Now, by no one’s definition is that very Devilish. Strike One against my theory.

However, in Jacob’s travels, he basically did or said what he needed to in order to get whom he needed to the island. Sure, he told a young Kate never to steal again, but he also enabled a young James Ford/Sawyer/LaFleur to write the letter that set him on his path to becoming a top-notch conman. He brought Locke back to life, caused Sayid’s wife, Nadia, to be run over by a car.

Score me.

Strike 2 against me – The assertion of Ilana and her crew that they’re the good guys.

Lapidus had a good point, though: The people who go out of their way to tell you how good they are usually aren’t. Score me.
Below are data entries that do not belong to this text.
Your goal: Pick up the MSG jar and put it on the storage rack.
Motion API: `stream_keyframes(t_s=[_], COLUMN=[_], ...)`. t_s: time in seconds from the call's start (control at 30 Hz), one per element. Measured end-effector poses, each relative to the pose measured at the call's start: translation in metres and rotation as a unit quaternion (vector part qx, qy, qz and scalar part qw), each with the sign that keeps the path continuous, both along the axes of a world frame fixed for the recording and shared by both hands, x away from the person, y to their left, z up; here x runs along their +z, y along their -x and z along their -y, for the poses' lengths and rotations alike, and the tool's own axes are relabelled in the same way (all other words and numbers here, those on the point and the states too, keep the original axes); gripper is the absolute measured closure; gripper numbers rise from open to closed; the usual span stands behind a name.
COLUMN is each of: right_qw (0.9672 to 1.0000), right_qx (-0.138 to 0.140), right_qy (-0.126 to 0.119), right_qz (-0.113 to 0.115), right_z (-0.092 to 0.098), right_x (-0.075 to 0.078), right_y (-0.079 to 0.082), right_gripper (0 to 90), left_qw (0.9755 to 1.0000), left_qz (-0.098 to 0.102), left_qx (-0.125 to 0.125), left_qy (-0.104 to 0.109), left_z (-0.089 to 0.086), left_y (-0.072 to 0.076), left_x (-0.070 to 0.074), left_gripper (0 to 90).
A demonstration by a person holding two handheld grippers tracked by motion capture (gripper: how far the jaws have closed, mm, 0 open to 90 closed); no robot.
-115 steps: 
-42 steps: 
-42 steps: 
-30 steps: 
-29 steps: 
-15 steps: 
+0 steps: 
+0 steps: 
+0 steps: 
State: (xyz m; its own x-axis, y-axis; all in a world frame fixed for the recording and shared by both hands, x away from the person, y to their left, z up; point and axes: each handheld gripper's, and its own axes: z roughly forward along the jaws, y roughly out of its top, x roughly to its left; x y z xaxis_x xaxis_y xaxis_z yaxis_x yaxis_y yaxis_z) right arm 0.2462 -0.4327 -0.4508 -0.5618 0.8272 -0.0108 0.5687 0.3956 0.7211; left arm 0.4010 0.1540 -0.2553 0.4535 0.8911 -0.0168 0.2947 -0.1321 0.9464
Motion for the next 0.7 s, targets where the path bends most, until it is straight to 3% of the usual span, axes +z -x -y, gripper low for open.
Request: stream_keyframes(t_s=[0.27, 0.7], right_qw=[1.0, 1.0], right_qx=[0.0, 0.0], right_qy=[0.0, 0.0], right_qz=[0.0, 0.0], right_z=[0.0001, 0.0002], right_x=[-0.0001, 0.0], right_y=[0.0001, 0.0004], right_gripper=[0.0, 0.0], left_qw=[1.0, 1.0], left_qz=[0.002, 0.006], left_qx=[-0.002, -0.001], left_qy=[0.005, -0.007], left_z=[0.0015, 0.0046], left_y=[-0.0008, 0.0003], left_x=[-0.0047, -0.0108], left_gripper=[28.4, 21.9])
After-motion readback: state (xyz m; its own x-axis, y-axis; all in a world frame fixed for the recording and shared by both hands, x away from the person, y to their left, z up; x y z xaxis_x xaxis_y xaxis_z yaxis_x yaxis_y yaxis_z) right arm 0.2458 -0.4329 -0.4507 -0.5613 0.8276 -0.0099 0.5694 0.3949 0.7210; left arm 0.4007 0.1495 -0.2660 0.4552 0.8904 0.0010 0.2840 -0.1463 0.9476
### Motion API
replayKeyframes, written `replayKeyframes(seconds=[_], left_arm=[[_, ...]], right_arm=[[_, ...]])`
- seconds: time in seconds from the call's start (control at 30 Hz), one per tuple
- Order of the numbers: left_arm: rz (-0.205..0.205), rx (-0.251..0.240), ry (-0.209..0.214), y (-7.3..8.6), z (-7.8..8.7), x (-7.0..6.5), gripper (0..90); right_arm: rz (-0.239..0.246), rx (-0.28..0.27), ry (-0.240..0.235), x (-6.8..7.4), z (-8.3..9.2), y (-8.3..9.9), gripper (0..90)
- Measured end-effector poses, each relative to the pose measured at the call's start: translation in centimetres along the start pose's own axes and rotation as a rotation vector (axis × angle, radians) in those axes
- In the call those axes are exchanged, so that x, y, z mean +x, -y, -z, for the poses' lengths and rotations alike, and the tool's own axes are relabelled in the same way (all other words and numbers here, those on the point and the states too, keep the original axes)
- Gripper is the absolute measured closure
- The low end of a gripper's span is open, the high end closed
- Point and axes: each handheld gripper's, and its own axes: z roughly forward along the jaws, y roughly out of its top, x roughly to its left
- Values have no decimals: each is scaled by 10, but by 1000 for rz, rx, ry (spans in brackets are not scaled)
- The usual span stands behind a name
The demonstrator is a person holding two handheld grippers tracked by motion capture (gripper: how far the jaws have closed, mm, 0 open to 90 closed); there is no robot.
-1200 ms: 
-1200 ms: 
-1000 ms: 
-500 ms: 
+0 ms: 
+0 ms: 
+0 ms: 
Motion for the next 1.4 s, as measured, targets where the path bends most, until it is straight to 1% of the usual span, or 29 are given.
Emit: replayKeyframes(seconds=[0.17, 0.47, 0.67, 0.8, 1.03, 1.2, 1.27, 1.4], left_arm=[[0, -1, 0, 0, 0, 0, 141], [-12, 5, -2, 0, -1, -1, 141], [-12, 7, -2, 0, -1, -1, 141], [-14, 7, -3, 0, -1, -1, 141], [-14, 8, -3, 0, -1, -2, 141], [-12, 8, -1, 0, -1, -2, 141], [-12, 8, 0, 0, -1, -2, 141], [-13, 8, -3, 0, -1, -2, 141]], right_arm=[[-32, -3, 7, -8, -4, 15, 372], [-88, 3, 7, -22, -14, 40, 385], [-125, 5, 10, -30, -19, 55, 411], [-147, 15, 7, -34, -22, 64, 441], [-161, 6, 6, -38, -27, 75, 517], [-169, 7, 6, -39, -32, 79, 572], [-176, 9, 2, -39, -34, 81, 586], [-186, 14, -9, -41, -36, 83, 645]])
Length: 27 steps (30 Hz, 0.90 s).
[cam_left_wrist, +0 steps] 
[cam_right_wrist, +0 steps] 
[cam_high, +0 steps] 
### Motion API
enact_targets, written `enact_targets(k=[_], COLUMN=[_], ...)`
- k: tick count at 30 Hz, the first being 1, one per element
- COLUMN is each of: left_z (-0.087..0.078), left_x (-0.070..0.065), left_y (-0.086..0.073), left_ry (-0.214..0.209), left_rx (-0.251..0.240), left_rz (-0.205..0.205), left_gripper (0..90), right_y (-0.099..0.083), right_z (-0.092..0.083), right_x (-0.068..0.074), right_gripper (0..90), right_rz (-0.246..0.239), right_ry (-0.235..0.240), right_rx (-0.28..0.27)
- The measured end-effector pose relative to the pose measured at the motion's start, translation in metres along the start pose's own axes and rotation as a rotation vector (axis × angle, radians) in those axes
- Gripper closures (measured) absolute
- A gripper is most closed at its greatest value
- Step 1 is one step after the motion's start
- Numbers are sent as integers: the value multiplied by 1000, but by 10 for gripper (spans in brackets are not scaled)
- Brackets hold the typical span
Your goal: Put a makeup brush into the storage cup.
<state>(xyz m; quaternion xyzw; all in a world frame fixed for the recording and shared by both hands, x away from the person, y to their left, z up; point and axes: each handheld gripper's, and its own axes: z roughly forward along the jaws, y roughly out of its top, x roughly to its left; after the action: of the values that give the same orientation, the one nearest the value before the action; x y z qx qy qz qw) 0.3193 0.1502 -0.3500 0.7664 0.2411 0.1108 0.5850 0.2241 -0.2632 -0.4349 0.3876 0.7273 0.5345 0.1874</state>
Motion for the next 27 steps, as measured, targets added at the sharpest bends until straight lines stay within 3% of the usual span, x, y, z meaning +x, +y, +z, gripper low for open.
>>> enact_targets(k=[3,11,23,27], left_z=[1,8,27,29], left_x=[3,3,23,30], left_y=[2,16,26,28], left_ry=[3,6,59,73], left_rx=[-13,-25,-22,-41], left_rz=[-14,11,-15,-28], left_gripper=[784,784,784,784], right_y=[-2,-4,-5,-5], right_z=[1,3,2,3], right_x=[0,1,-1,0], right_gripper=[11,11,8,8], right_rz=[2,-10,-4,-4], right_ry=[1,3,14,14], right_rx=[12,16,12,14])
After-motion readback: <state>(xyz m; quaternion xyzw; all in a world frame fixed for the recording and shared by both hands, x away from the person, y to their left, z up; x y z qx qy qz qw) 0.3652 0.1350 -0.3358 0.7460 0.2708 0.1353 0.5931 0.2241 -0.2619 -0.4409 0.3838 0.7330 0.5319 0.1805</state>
Strike 3? My theory is completely bat-guano crazy. Totally, utterly and completely crazy.

What I have going for my theory? It’s Lost. Bat-guano crazy is the lingua franca.

OK, so here are my other thoughts about the season finale:

• Jack & Co. caused The Incident. Duh. Juliet’s gotta be dead, but I think that the bomb going off with the energy pocket just knocks our friends straight into the future.

• I so totally cried when Sawyer lost his grip on Juliet and she fell to the bottom of the shaft, causing Sawyer to let loose an anguished cry of emotional pain from the depths of his soul. Seriously, Sawyer loved Juliet. He was drawn to Kate, but he never loved her like that. I agree with the folks who wish that Kate had fallen to her death instead.

• Jacob didn’t try to make Ben feel better when he looked for validation, despite the fact that if he’d said pretty much one thing to convince Ben he was important, Ben never would have stabbed Jacob. Jacob knew he was gonna die the second he saw the two of them. “You found your loophole.”

• Rose and Bernard and Vincent! Yay! Someone sent out a tweet this morning saying her theory is that the “Adam and Eve” skeletons the Losties found back in Season 1 in the caves were Rose and Bernard. I like that theory, because it means they lived their lives ’til they didn’t, and on their own terms. Good for them. Side note: Who else laughed when Rose said, “Not you!” when she saw who was on her beach? Show of hands, please.

• The Others are the folks who were on the Black Rock when it somehow found the island. (Not an original theory, but last night pretty much cemented it for me.)

• We have to wait until 2010 for the rest of it? Can’t frakkin’ wait.